Does FiOS MDU ONTs using VDSL do this? Maybe.

Nope. I'm on one... My router has its own public WAN address. Also, I don't use PPPoE... My modem provides an ethernet connection that the router plugs into. The router just uses DHCP to get its IP address, no PPPoE.

Re: Common Router Security Flaw - You Want to Check This!

Wed, 13 Feb 2013 21:59:35 EDT

guppy_fish posted : I click the link in the OP's post :uhh:

Just did the other one, had to find via the menu the other test, to find ... its no issue ...

As I said, this is a security forum topic, nothing to do with FIOS

Re: Common Router Security Flaw - You Want to Check This!

Wed, 13 Feb 2013 21:48:52 EDT

knarf829 posted :

said by birdfeedr:

said by guppy_fish:

Also that page doesn't work right, it reports my router at IP 10.1.1.1 is responding to UPNP ... lol ( is a non routeable IP and can't be accessed from the WAN )
The details say I'm on a linux server that is at 192.168.0.1 , nothing in my network uses that IP

;)

Re: Common Router Security Flaw - You Want to Check This!

Wed, 13 Feb 2013 21:09:12 EDT

birdfeedr posted :

said by guppy_fish:

Did you click this link, which is an example of exposed UPnP vulnerability result? »www.grc.com/su/UPnP-Exposed.htm

or did you click this link, then click Services/ShieldsUP!, then run the UPnP test? »www.grc.com/intro.htm

The first link displays example results exactly like you reported. Use the second link. Your Actiontec primary router will not show the vulnerability. DD-WRT on my Asus doesn't either.

Also, some broadband system routers using PPPoE present non-routable WAN addresses because they are aggregated further upstream (if I'm using the correct terminology). Does FiOS MDU ONTs using VDSL do this? Maybe.

Re: Common Router Security Flaw - You Want to Check This!

Wed, 13 Feb 2013 18:57:21 EDT

nyrrule27 posted : "Verizon is aware of a recently-announced vulnerability that may potentially affect certain versions of the Universal Plug-and-Play software on a variety of devices such as Home Routers, Modems, and Gateways that use this feature.

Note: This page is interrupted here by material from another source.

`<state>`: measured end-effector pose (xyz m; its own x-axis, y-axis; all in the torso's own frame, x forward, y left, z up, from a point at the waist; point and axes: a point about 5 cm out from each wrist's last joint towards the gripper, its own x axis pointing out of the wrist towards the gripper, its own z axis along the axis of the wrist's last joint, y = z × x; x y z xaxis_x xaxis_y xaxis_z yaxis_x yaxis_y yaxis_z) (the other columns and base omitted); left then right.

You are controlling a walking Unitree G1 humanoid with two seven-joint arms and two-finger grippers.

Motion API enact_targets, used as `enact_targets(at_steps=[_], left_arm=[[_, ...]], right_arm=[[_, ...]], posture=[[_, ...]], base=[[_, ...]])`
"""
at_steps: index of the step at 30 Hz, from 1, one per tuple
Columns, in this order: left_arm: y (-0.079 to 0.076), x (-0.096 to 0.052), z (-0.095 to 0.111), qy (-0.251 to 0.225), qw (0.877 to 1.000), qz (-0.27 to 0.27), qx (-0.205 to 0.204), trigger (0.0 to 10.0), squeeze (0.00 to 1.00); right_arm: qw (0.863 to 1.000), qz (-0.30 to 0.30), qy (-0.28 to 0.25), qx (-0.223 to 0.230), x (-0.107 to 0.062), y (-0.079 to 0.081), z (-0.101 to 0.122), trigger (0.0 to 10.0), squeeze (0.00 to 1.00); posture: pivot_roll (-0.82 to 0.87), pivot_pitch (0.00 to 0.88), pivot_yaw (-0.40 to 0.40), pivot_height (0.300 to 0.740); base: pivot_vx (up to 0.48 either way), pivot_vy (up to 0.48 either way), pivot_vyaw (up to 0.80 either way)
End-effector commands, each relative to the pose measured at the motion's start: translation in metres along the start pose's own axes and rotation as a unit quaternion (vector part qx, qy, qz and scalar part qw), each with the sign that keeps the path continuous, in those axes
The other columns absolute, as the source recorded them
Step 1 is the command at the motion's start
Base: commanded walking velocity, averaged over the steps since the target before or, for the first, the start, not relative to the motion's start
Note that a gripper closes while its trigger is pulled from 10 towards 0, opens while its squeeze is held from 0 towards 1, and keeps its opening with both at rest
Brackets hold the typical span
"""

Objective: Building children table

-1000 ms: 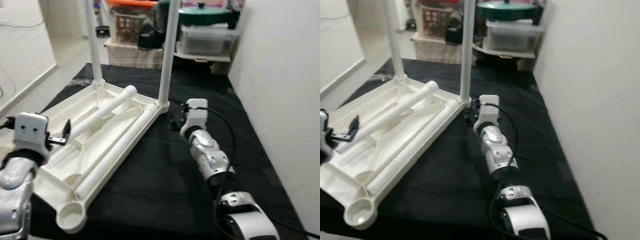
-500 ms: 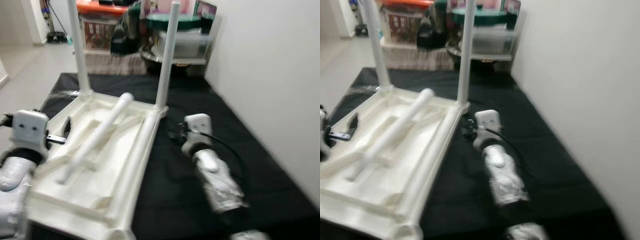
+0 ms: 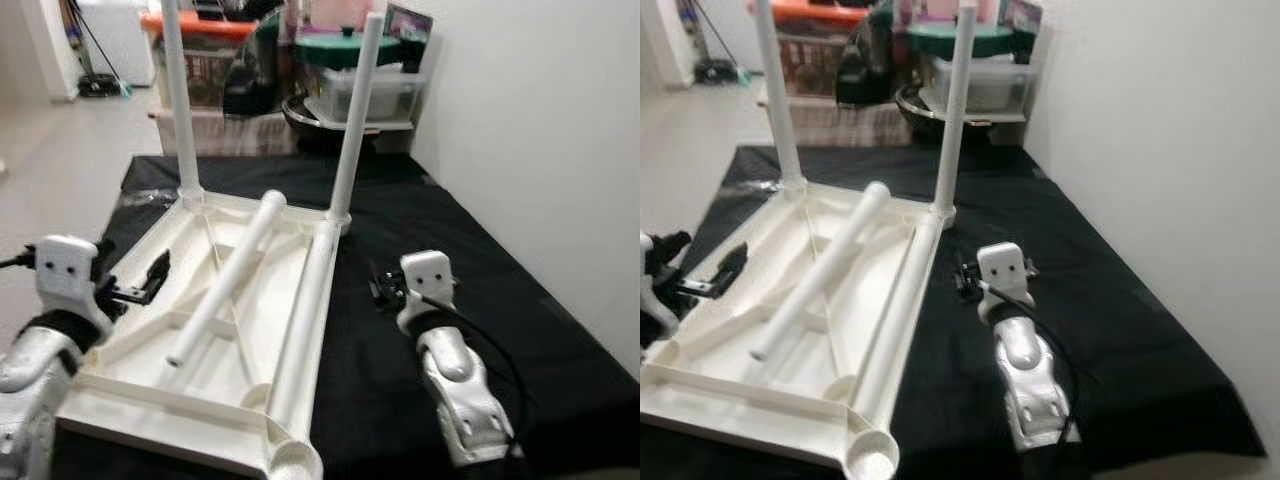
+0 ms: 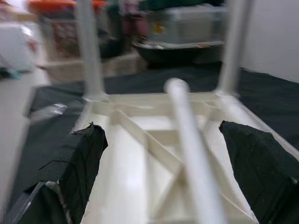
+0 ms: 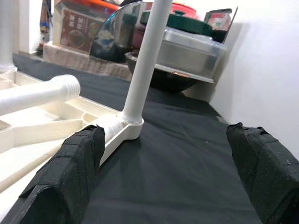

Verizon investigated a wide range of equipment, which covers the vast majority of our FiOS and DSL customers. None of the devices investigated were identified as being vulnerable. Verizon will continue its investigation to ensure all potentially vulnerable devices are identified.

Additional customer information is available to the customer at www.verizon.com/virushelp. Verizon will update this website with additional information as it becomes available."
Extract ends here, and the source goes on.